- Army Medal of Honor
- Born: October 20, 1945 Murray, Kentucky, US
- Died: September 21, 1966 (aged 20) near Bon Son, Binh Dinh Province, Republic of Vietnam
- Place of burial: Murray Memorial Gardens, Murray, Kentucky
- Allegiance: United States
- Branch: United States Army
- Service years: 1962–1966
- Rank: Private First Class
- Unit: Company C, 2nd Battalion, 5th Cavalry Regiment, 1st Cavalry Division
- Conflicts: Vietnam War †
- Awards: Medal of Honor Purple Heart

= Billy Lane Lauffer =

Billy Lane Lauffer (October 20, 1945 – September 21, 1966) was a United States Army soldier and a recipient of the United States military's highest decoration—the Medal of Honor—for his actions in the Vietnam War.

In honor of him, Billy Lane Lauffer Middle School was built in 2005 in Tucson, Arizona.

==Biography==
Lauffer joined the Army from Phoenix, Arizona in 1962, and by September 21, 1966, was serving as a private first class in Company C, 2nd Battalion, 5th Cavalry Regiment, 1st Air Cavalry Division. During a firefight on that day, near Bon Son in Binh Dinh Province, Republic of Vietnam, he single-handedly charged an enemy emplacement, creating a diversion so his comrades could move their wounded to safety. Mortally wounded in the charge, Lauffer was posthumously awarded the Medal of Honor for his actions.

Lauffer, aged 20 at his death, was buried at Murray Memorial Gardens in his birth city of Murray, Kentucky.

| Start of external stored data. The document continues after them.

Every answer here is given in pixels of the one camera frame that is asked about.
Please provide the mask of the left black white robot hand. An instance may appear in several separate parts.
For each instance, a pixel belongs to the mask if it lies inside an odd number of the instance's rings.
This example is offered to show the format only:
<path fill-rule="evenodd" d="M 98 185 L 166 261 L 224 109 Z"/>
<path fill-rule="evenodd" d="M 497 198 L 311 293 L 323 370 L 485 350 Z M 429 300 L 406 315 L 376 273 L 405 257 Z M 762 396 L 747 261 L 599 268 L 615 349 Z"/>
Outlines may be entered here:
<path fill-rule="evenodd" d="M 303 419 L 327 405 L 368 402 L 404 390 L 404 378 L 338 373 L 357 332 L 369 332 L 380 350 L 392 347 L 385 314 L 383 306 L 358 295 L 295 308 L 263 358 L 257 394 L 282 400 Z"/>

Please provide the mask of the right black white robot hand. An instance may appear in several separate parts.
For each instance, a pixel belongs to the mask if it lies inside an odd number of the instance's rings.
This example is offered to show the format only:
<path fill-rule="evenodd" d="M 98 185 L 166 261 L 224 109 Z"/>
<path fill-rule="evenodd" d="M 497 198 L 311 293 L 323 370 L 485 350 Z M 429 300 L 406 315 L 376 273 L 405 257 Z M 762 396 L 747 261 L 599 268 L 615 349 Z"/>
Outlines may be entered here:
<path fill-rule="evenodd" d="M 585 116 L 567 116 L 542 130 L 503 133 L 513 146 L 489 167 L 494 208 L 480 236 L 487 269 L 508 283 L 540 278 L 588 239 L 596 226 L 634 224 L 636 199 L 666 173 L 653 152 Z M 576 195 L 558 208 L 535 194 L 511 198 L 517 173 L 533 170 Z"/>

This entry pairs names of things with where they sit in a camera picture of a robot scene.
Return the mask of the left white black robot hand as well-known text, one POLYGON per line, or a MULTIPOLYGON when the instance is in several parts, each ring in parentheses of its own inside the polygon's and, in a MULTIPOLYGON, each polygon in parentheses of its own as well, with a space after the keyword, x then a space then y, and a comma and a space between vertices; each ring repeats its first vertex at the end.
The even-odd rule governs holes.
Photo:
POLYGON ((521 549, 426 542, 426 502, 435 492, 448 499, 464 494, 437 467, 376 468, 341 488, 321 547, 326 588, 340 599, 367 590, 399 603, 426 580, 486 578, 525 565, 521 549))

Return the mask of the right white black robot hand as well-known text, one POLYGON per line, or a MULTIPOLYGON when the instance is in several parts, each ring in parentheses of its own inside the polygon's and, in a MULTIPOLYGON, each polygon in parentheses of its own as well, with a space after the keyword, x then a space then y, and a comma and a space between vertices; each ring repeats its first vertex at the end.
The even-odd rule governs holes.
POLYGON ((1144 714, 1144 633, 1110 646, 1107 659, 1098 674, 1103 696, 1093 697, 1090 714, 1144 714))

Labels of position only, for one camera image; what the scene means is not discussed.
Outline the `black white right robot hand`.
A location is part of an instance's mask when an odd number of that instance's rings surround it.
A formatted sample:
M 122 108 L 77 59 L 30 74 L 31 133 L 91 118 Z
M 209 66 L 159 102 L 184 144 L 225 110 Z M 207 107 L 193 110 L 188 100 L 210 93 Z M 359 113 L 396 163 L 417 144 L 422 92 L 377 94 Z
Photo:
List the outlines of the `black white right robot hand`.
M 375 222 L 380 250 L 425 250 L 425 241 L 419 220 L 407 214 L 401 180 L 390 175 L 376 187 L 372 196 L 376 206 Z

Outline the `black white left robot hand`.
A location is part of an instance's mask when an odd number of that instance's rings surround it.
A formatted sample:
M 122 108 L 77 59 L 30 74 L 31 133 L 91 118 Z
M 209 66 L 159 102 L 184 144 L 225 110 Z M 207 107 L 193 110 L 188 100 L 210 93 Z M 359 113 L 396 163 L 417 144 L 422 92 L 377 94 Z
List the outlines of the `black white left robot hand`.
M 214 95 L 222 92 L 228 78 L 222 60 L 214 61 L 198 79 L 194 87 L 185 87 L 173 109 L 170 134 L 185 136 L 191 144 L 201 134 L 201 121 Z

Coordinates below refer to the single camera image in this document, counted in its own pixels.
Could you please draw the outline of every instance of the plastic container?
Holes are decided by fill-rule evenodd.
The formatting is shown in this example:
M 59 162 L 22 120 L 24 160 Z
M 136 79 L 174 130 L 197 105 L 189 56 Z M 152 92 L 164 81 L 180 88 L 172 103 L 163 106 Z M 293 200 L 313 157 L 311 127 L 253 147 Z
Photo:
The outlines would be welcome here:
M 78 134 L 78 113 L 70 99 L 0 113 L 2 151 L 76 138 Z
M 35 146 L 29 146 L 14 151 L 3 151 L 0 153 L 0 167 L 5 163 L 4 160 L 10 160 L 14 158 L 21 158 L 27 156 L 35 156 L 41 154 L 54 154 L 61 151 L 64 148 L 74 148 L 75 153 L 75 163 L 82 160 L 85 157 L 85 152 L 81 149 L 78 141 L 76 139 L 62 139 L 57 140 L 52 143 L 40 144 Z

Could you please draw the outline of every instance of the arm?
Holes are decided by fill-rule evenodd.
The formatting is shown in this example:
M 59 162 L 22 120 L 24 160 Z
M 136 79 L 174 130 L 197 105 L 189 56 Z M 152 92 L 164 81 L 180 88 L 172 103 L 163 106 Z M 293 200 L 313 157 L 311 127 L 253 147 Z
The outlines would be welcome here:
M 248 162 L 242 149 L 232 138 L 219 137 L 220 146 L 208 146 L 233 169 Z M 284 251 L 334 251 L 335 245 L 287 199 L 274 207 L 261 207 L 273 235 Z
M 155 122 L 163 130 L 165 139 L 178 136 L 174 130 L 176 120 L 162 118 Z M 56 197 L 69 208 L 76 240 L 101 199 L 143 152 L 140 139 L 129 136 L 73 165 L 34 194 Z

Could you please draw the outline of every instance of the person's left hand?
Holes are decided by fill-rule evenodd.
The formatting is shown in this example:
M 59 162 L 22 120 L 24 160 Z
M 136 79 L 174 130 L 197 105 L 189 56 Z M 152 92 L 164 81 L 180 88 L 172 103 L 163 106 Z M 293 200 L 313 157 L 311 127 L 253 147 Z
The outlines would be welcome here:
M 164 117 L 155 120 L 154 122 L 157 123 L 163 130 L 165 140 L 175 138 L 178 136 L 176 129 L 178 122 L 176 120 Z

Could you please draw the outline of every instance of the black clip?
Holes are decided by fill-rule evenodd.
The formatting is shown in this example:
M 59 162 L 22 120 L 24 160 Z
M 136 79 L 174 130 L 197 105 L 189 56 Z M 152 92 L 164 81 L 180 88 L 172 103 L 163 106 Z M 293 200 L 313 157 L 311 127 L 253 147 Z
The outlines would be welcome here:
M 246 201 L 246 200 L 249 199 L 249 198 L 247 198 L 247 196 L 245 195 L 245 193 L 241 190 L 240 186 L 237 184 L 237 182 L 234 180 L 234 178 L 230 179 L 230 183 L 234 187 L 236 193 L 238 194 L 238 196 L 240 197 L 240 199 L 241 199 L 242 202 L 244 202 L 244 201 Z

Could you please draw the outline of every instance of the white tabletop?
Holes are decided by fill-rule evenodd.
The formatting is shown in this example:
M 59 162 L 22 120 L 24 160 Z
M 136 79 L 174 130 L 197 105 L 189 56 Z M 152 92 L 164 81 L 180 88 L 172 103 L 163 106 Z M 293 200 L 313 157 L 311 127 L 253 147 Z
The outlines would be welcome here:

==Medal of Honor citation==
Private Lauffer's official Medal of Honor citation reads:

For conspicuous gallantry and intrepidity in action at the risk of his life above and beyond the call of duty. Pfc. Lauffer's squad, a part of Company C, was suddenly struck at close range by an intense machine gun crossfire from 2 concealed bunkers astride the squad's route. Pfc. Lauffer, the second man in the column, saw the lead man fall and noted that the remainder of the squad was unable to move. Two comrades, previously wounded and being carried on litters, were lying helpless in the beaten zone of the enemy fire. Reacting instinctively, Pfc. Lauffer quickly engaged both bunkers with fire from his rifle, but when the other squad members attempted to maneuver under his covering fire, the enemy fusillade increased in volume and thwarted every attempt to move. Seeing this and his wounded comrades helpless in the open, Pfc. Lauffer rose to his feet and charged the enemy machine gun positions, firing his weapon and drawing the enemy's attention. Keeping the enemy confused and off balance, his 1-man assault provided the crucial moments for the wounded point man to crawl to a covered position, the squad to move the exposed litter patients to safety, and his comrades to gain more advantageous positions. Pfc. Lauffer was fatally wounded during his selfless act of courage and devotion to his fellow soldiers. His gallantry at the cost of his life served as an inspiration to his comrades and saved the lives of an untold number of his companions. His actions are in keeping with the highest traditions of military service and reflect great credit upon himself, his unit, and the U.S. Army.